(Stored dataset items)
* * *
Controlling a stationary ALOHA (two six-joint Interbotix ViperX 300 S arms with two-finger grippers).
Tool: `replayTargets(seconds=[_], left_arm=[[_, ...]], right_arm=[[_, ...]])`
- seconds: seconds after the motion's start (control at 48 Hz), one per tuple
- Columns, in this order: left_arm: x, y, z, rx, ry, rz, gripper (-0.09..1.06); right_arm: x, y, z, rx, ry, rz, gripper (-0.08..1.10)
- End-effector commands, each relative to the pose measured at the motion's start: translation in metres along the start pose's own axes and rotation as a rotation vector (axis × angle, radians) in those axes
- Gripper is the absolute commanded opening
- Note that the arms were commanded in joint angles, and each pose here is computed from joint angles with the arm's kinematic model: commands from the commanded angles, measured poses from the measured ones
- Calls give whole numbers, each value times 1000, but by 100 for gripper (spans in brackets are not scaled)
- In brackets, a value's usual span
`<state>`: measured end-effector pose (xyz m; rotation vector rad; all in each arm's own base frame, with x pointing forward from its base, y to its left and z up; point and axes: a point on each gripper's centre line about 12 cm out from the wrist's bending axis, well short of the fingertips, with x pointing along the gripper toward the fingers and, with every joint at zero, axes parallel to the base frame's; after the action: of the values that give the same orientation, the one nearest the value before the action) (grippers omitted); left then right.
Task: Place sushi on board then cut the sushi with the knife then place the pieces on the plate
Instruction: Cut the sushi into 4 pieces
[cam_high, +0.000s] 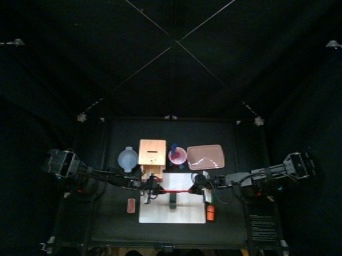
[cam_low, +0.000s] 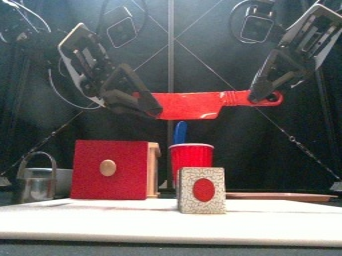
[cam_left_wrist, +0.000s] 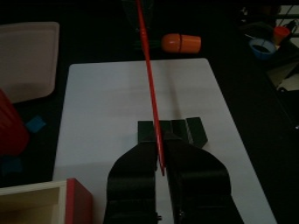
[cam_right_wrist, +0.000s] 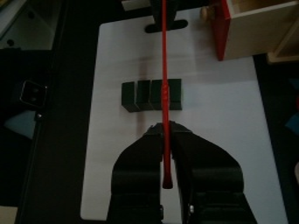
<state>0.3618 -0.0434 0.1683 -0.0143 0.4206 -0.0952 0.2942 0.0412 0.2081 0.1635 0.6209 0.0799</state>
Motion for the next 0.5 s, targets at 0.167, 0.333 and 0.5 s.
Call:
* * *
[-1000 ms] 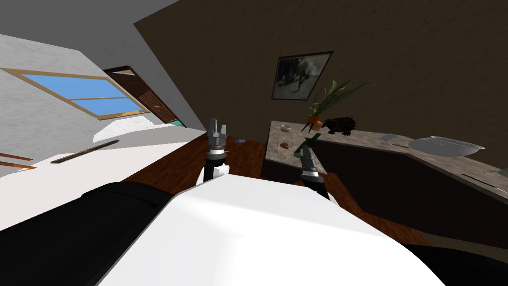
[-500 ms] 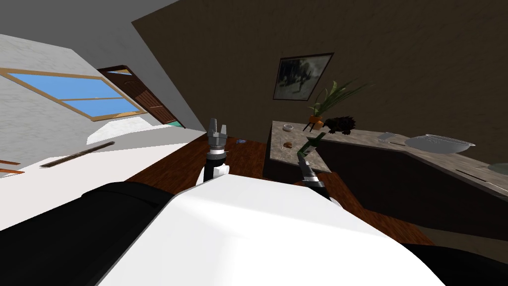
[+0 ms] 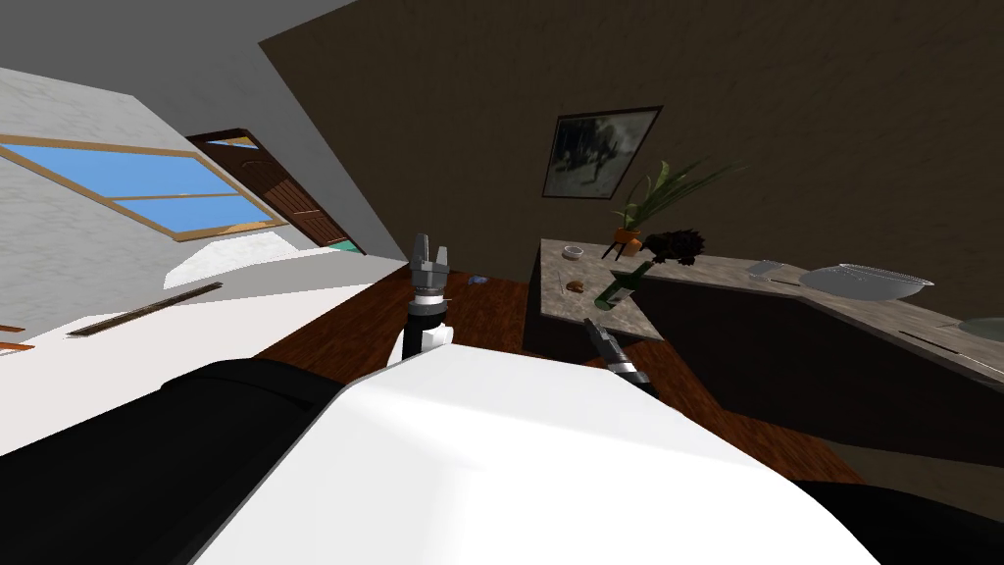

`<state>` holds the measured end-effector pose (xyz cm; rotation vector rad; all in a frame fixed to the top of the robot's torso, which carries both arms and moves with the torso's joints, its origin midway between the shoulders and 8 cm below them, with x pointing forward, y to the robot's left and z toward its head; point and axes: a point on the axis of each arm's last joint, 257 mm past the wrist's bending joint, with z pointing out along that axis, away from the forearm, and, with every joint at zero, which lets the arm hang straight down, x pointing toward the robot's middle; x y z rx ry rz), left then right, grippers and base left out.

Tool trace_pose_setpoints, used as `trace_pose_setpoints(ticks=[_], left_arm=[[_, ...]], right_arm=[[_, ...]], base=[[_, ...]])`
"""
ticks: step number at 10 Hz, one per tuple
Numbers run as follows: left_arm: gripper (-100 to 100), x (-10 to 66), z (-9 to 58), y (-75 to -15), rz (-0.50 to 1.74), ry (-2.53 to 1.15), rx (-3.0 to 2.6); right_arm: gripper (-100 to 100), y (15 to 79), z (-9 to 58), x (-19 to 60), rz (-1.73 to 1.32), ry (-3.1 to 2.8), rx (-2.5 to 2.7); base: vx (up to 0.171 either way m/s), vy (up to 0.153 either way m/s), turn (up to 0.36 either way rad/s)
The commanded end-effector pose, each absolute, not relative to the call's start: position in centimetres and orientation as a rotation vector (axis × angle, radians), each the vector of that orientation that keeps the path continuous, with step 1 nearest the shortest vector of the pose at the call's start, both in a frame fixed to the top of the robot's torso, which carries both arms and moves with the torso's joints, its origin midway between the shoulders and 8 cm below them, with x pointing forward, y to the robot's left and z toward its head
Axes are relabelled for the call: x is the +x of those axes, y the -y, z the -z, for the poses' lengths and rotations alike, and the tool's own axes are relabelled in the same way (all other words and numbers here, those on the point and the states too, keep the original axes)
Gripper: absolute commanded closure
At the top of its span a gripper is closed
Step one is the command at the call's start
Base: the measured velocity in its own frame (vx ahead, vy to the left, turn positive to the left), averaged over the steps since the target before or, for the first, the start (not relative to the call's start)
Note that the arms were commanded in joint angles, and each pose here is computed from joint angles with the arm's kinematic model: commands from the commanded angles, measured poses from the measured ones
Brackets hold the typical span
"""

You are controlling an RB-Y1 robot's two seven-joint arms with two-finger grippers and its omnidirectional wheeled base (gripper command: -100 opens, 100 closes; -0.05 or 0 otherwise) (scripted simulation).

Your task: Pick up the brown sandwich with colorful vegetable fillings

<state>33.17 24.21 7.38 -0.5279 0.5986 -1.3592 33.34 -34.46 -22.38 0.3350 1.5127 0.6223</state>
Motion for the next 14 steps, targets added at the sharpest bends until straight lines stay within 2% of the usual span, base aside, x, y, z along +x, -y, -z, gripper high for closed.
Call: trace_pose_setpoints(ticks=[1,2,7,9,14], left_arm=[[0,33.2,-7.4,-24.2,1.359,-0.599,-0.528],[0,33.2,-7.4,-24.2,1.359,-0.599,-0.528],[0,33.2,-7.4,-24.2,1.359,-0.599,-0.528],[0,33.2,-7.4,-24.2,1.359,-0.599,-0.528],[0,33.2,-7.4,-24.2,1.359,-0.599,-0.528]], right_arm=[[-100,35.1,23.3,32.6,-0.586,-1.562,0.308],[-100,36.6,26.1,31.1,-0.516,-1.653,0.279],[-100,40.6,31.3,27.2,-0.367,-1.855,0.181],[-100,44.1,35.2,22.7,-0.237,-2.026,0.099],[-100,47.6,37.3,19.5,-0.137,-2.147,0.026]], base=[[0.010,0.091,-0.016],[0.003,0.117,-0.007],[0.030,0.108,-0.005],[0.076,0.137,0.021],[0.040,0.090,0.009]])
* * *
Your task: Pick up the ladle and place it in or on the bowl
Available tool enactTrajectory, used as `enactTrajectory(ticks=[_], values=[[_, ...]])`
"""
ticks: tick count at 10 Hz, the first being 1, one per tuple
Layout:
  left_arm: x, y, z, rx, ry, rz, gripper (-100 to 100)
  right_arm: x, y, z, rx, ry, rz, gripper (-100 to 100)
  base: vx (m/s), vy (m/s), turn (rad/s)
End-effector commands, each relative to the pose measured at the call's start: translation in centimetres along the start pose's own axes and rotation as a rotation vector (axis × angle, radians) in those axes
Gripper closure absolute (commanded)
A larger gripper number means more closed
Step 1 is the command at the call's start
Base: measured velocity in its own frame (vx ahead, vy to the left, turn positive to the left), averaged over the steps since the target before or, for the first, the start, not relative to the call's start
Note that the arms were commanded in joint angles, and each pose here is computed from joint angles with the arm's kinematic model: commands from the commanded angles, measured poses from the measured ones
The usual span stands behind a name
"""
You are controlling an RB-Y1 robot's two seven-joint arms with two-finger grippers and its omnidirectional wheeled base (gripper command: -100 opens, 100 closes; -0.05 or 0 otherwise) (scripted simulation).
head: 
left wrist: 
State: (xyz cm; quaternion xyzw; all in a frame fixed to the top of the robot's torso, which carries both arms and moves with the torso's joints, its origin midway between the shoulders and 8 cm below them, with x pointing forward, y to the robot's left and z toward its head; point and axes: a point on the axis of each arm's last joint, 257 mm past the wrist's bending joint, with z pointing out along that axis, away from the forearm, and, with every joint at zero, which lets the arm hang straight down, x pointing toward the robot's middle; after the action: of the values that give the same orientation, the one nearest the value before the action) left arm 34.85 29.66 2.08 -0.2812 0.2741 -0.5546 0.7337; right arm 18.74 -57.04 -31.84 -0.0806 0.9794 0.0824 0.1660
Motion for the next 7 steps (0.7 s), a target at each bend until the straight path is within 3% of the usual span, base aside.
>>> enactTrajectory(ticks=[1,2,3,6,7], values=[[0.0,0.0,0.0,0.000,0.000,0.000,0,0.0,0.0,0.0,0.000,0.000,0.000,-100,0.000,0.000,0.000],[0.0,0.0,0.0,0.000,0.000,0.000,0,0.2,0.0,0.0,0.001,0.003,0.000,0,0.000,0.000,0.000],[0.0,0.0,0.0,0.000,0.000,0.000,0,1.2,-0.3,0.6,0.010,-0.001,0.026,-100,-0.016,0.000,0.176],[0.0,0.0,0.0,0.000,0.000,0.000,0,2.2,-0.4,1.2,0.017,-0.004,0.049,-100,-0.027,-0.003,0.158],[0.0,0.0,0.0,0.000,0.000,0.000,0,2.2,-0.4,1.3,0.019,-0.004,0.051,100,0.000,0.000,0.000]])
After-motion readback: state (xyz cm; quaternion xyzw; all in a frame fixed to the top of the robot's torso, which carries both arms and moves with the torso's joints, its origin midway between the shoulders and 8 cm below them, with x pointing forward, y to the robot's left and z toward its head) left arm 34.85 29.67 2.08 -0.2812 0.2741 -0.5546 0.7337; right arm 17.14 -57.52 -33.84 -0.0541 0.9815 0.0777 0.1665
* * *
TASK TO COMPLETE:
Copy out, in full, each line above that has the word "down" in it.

TASK RESULT:
`<state>` holds the measured end-effector pose (xyz cm; rotation vector rad; all in a frame fixed to the top of the robot's torso, which carries both arms and moves with the torso's joints, its origin midway between the shoulders and 8 cm below them, with x pointing forward, y to the robot's left and z toward its head; point and axes: a point on the axis of each arm's last joint, 257 mm past the wrist's bending joint, with z pointing out along that axis, away from the forearm, and, with every joint at zero, which lets the arm hang straight down, x pointing toward the robot's middle; x y z rx ry rz), left then right, grippers and base left out.
State: (xyz cm; quaternion xyzw; all in a frame fixed to the top of the robot's torso, which carries both arms and moves with the torso's joints, its origin midway between the shoulders and 8 cm below them, with x pointing forward, y to the robot's left and z toward its head; point and axes: a point on the axis of each arm's last joint, 257 mm past the wrist's bending joint, with z pointing out along that axis, away from the forearm, and, with every joint at zero, which lets the arm hang straight down, x pointing toward the robot's middle; after the action: of the values that give the same orientation, the one nearest the value before the action) left arm 34.85 29.66 2.08 -0.2812 0.2741 -0.5546 0.7337; right arm 18.74 -57.04 -31.84 -0.0806 0.9794 0.0824 0.1660

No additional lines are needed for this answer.